When managers analyze their competitive environment and examine rivalry within their industry, they are not confronted by an infinite variety of competitors. Although there are millions of businesses of all sizes around the globe, a single business usually competes mainly against other businesses offering similar products or services and following the same generic competitive strategy. Groups of businesses that follow similar strategies in the same industry are called strategic groups, and it is important that a manager know the other firms in their strategic group. Rivalry is fiercest within a strategic group, and the actions of one firm in a group will elicit responses from other group members, who don’t want to lose market share in the industry. Take a look at Exhibit 8.12: although all of the firms shown are in the retail industry, they don’t all compete directly against one another.

A diagram shows the strategic groups present in the retail industry.
Exhibit 8.12 Strategic Groups in the Retail Industry (Attribution: Copyright Rice University, OpenStax, under CC-BY 4.0 license)

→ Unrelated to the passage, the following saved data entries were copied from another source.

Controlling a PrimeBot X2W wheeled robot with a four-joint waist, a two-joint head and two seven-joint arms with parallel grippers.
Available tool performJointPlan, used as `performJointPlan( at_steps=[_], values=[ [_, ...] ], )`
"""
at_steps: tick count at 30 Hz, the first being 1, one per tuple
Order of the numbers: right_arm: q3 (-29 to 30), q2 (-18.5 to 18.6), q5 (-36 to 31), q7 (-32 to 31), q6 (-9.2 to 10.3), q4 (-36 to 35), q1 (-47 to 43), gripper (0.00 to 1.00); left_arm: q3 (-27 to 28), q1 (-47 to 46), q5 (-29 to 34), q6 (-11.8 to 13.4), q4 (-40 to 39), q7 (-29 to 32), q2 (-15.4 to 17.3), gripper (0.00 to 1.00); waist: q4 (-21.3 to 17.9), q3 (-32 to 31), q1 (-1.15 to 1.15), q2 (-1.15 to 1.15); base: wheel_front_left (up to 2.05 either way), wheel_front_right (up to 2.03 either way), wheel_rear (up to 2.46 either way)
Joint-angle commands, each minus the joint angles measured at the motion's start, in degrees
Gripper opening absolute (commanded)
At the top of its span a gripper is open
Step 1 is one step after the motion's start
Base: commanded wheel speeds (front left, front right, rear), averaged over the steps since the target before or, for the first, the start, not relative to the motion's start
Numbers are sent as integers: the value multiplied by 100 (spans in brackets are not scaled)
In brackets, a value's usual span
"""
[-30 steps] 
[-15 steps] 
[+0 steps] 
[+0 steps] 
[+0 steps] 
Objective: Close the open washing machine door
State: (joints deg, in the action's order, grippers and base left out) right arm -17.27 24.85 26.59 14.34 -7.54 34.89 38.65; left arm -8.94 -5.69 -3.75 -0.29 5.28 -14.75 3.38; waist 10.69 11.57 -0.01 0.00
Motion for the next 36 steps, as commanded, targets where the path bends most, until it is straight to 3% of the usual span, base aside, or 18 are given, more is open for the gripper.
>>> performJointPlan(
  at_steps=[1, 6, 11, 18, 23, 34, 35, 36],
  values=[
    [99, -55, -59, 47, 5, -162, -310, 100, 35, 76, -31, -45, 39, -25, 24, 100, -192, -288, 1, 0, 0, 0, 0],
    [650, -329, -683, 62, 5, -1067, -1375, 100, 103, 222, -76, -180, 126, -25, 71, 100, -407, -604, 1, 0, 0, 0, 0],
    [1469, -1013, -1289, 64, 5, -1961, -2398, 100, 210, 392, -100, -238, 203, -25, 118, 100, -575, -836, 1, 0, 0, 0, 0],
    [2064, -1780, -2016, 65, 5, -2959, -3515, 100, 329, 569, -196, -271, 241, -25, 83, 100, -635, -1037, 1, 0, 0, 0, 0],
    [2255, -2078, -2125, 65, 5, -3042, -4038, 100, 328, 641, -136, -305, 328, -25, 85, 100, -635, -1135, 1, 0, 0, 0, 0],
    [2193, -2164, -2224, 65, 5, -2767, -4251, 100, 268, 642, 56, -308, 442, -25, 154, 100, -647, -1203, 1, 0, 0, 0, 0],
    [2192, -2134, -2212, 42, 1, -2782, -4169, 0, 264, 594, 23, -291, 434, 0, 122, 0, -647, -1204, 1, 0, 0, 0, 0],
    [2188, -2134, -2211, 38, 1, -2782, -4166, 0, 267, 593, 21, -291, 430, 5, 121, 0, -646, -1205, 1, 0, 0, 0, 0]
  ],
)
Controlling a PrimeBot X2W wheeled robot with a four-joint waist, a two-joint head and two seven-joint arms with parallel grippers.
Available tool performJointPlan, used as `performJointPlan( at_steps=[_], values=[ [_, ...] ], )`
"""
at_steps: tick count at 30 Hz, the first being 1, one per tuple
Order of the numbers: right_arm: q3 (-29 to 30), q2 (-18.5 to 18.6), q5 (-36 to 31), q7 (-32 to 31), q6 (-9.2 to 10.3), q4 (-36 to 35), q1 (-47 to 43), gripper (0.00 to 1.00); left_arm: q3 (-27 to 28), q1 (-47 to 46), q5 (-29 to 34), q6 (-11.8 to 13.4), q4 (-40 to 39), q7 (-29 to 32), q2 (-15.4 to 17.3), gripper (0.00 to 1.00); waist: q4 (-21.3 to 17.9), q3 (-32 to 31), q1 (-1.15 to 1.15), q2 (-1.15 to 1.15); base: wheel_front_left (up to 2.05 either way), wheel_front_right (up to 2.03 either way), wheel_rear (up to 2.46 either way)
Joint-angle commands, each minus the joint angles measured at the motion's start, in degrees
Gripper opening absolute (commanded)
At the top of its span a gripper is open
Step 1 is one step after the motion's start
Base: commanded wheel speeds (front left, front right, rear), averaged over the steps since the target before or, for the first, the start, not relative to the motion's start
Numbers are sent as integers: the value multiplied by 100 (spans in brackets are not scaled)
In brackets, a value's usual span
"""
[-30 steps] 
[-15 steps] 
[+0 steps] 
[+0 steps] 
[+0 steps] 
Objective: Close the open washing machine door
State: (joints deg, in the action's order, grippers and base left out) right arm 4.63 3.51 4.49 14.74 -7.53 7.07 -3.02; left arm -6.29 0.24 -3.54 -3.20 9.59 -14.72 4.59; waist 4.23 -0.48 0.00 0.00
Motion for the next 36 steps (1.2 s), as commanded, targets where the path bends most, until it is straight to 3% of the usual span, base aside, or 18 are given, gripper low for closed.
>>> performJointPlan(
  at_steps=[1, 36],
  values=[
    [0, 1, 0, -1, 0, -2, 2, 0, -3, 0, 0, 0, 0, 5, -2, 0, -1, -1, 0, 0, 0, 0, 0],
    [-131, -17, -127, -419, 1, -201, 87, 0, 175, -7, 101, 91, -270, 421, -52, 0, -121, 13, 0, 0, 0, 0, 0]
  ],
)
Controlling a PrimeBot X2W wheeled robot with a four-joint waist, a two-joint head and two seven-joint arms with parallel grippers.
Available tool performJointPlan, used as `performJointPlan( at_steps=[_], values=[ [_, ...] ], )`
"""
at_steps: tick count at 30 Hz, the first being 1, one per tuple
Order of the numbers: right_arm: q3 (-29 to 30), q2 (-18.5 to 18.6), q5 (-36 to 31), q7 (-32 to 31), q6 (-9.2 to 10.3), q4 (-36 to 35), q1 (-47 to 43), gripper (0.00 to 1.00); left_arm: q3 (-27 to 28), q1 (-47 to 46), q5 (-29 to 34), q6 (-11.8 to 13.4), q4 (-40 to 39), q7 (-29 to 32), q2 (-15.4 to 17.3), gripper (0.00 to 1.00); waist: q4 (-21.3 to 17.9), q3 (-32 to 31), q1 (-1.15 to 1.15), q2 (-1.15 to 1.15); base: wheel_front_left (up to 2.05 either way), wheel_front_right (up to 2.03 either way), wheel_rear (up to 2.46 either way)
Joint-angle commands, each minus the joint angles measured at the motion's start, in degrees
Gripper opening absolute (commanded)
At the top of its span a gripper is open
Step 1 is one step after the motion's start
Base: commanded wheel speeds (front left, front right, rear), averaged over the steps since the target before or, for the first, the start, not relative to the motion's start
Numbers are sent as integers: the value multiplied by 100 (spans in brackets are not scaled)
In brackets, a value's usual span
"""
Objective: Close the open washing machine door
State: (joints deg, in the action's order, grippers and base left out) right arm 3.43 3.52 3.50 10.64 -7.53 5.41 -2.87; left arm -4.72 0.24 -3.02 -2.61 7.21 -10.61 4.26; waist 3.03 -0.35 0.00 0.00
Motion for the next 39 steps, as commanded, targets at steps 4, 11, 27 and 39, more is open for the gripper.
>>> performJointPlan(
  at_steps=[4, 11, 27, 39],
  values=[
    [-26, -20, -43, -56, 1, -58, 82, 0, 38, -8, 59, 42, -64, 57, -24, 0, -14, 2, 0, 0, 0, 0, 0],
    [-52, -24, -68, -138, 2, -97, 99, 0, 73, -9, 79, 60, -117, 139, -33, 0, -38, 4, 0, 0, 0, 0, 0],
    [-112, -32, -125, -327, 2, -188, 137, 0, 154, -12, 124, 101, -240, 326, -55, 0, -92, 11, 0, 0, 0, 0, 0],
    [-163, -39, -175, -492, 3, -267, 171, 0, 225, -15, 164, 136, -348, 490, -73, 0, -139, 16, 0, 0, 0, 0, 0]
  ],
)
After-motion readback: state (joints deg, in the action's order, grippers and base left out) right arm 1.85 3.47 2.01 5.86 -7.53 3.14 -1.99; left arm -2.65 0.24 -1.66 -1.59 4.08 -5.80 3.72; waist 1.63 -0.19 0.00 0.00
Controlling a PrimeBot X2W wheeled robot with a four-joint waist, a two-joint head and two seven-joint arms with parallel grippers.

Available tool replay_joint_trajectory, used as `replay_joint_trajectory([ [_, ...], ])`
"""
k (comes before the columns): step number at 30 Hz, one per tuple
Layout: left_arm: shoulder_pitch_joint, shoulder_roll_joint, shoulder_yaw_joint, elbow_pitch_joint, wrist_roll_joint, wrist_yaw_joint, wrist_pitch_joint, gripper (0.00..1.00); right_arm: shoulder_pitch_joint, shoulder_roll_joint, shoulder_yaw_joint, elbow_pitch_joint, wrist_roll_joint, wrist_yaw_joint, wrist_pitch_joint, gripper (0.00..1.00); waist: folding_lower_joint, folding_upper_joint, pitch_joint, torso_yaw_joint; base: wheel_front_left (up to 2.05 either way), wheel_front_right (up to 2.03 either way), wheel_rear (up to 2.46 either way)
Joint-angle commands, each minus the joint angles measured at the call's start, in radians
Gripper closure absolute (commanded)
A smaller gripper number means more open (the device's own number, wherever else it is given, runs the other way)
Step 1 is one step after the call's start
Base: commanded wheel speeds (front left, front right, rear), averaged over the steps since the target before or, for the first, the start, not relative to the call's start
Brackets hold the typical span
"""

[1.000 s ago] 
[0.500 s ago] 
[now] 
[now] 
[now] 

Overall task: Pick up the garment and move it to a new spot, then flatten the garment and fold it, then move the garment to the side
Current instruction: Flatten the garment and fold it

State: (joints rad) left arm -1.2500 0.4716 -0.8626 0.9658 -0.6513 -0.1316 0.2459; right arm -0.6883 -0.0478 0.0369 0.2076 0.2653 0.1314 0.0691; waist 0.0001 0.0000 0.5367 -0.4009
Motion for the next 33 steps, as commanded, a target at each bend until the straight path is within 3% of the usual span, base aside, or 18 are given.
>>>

Although some cross competition can occur (for example, you could buy a Kate Spade wallet at Nordstrom), firms in different strategic groups tend to compete more with each other than against firms outside their group. Although Walmart and Neiman Marcus both offer a wide variety of products, the two firms do not cater to the same customers, and their managers do not lose sleep at night wondering what each might do next. On the other hand, a Walmart manager would be concerned with the products or prices offered at Target; if laundry detergent is on sale at Target, the Walmart manager might lose sales from customers who buy it at Target instead, and so the Walmart manager might respond to Target’s sale price by discounting the same detergent at Walmart.

Concept Check

  1. What is competition, and what is the role of strategy in competition?
  2. When does a firm have a competitive advantage over its rivals?
  3. Explain the differences between the three business-level generic competitive strategies.